Communists since Babeuf have recognised that, in the proletarian revolution, the political aspect precedes and conditions the economic. That is a schema completely opposed to the one that prevailed in the bourgeois revolution. The capitalist economy developed inside feudal society, in the chinks of the latter one could say. The new revolutionary class, the bourgeoisie, could thus conquer economic power in society while the political and administrative structures were still linked to feudalism (absolute monarchy, economic and political privileges of the nobility, etc.). It is only when the capitalist mode of production became dominant, when it was conditioning the whole of economic life (including those sectors which weren't directly capitalist, such as small scale agricultural and craft production), that the bourgeoisie launched its assault on the political power. This in turn enabled it to adapt the latter to its specific needs and lay the ground for a new economic expansion. This is what it did, notably with the English revolution of the 1640s and the French revolution of 1789. In this sense the bourgeois revolution completed a whole period of transition during the course of which it developed inside feudal society, until it came to the point of supplanting it on the basis of a new economic organisation of society. The schema of the proletarian revolution is quite another thing. In capitalist society, the working class possesses no property, no established material springboard for its future domination of society. All the attempts inspired by utopian or Proudhonist conceptions have failed: the proletariat cannot create 'islands' of communism in present-day society. All the workers' communities or cooperatives have either been destroyed or recuperated by capitalism. Babeuf, Blanqui and Marx understood this against the utopians, Proudhon and the anarchists. The taking of political power by the proletariat is the point of departure of its revolution, the lever with which it will progressively transform the economic life of society with the perspective of abolishing all economy. It is for that reason that, as Marx wrote: "Without revolution, socialism cannot be realised. It needs this political act, inasmuch as it needs destruction and dissolution. But here its organising activity begins and here its own aim emerges; its soul, socialism rejects its political envelope" (Poverty of Philosophy).

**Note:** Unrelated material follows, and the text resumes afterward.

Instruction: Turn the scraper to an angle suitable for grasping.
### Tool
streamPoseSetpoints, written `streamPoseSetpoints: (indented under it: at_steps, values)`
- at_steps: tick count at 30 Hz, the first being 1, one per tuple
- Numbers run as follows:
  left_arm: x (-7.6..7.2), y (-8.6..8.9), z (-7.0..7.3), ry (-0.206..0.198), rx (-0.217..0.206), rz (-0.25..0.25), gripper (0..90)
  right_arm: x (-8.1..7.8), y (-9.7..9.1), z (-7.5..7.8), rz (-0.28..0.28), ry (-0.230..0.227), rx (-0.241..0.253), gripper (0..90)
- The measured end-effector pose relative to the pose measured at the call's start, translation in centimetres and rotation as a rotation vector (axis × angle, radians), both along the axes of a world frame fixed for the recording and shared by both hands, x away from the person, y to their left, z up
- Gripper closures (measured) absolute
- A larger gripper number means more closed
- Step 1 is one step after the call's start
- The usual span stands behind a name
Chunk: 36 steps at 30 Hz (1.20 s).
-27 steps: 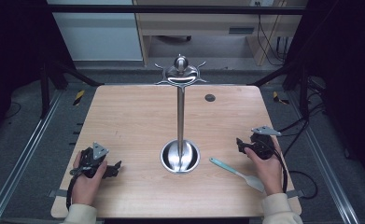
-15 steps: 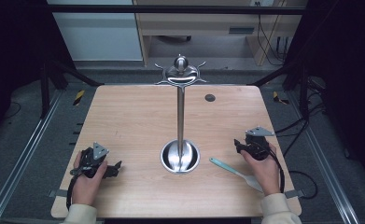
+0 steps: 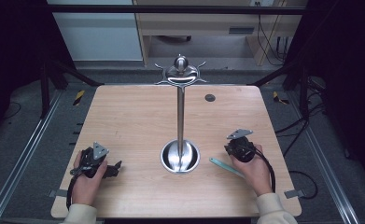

Inasmuch as capitalism had already created its economic base at the time of the bourgeois revolution, the latter was essentially political. The revolution of the proletariat, on the contrary, begins with a political act that conditions the development not only of its economic aspects, but also above all of its social aspects.
Thus, the workers' councils are in no way organs of 'self-management', organs for the management of the capitalist economy (ie., of misery). They are political organs whose primary tasks are to destroy the capitalist state and establish the proletarian dictatorship on a world scale. But they are also organs for the economic and social transformation of society, and this aspect makes itself felt from the very start of the revolutionary process (expropriation of the bourgeoisie, organisation of essential supplies for the population etc). With the political defeat of the bourgeoisie, the economic and social dimension will more and more come into its own.